## Task to carry out
Each time a line of the listing holds "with", copy that line.

◆ ◆ ◆ ◆ ◆ ◆ ◆

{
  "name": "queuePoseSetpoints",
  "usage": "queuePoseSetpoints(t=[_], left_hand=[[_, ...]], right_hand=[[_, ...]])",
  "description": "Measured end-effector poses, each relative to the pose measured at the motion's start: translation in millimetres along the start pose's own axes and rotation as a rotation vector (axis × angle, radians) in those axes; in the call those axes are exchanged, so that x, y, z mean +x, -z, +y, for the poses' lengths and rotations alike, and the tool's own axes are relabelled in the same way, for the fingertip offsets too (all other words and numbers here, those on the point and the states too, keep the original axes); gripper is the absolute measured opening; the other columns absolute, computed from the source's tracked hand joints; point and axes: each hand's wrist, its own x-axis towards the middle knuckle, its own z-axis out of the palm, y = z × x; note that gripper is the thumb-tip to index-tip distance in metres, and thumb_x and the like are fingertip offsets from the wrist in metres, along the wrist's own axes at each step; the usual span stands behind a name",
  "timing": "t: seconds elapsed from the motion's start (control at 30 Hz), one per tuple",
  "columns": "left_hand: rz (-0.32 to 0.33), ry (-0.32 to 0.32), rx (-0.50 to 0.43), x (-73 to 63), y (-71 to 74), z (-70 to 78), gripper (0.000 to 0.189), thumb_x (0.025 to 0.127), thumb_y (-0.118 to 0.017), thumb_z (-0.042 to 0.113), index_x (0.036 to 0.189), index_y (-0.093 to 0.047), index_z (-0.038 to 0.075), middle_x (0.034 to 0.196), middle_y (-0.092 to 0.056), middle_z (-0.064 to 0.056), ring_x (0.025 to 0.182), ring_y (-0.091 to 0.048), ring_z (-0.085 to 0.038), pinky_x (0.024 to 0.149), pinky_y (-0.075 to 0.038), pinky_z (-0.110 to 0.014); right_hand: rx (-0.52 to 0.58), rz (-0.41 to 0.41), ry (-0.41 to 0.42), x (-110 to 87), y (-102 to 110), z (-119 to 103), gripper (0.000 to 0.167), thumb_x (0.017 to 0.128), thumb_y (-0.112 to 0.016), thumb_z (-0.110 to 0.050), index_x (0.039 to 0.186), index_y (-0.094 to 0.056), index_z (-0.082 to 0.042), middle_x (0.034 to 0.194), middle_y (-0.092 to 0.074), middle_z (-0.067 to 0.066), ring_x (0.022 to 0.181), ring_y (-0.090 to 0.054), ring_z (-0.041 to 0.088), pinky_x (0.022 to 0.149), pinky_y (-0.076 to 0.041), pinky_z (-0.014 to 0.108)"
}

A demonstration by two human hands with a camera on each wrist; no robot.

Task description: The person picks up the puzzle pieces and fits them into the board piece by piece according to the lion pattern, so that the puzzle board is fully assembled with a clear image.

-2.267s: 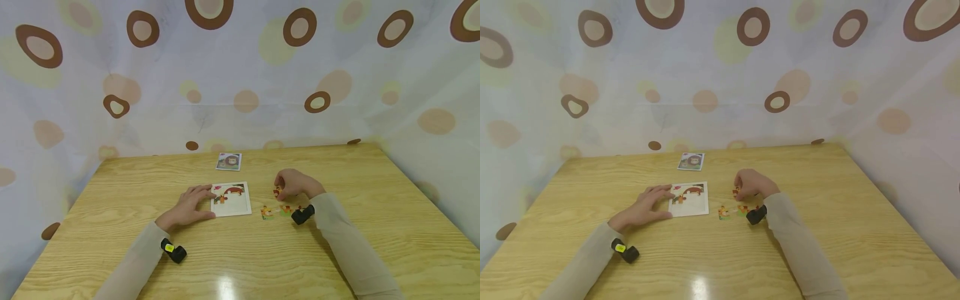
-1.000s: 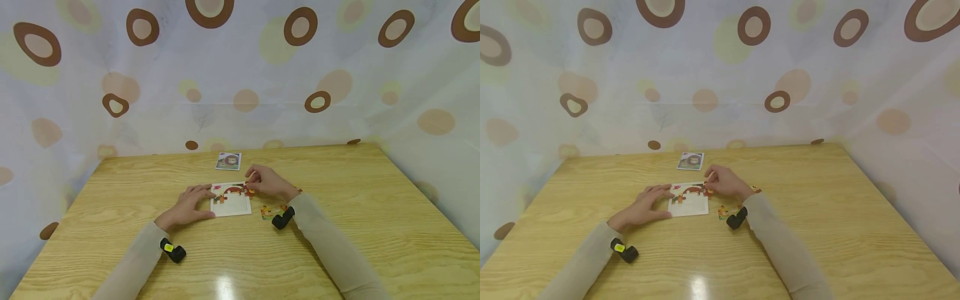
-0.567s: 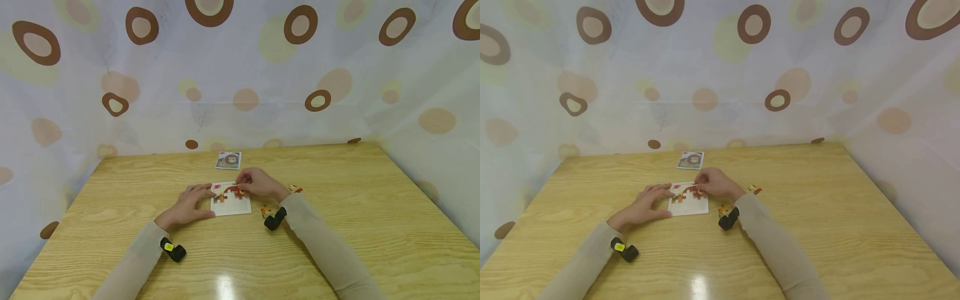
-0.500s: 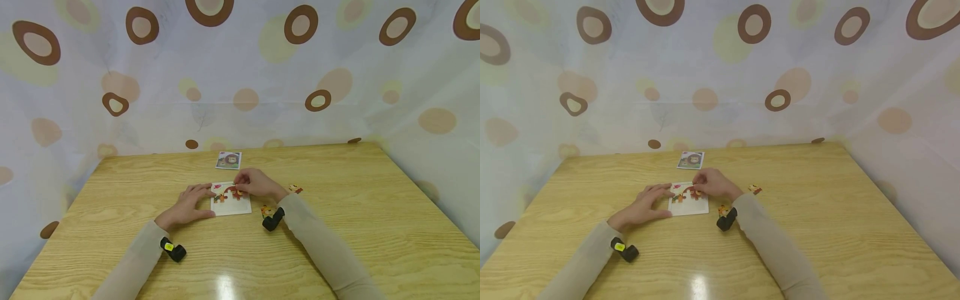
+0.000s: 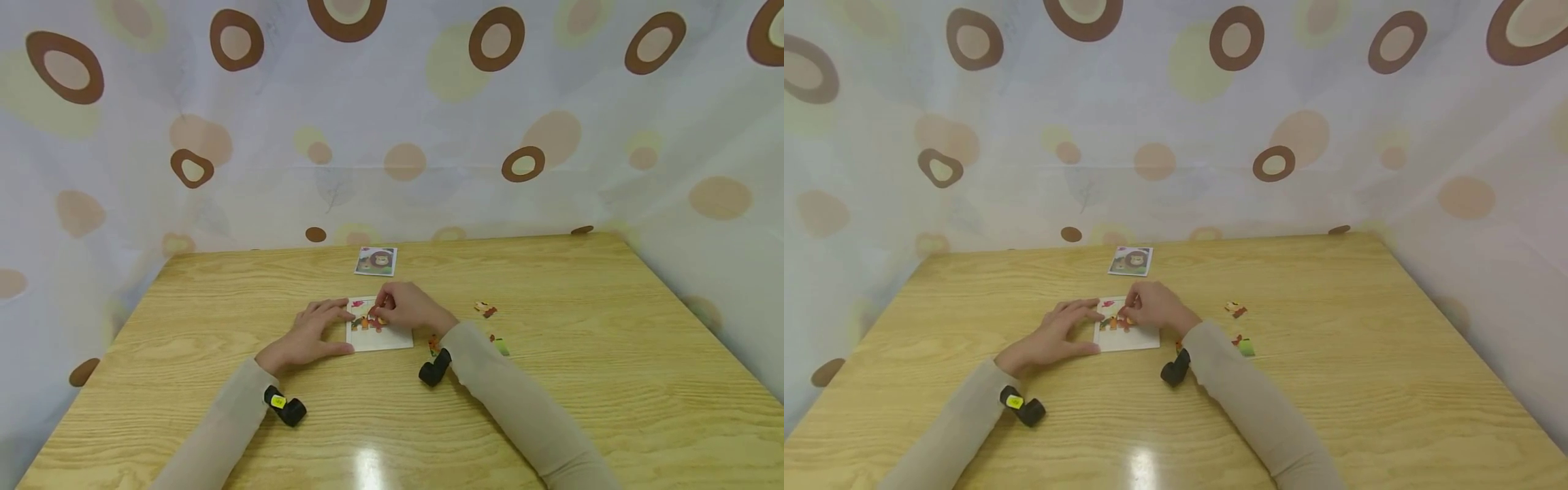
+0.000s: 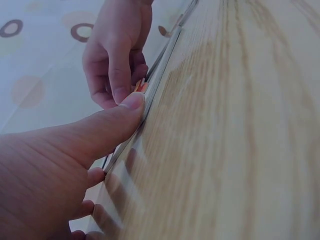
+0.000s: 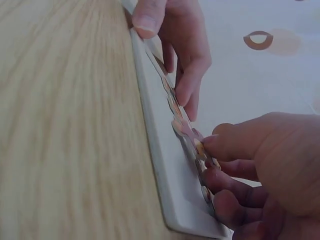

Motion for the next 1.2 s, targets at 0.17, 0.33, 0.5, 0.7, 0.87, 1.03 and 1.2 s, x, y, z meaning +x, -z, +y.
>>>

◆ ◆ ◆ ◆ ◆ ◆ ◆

## Final answer
A demonstration by two human hands with a camera on each wrist; no robot.
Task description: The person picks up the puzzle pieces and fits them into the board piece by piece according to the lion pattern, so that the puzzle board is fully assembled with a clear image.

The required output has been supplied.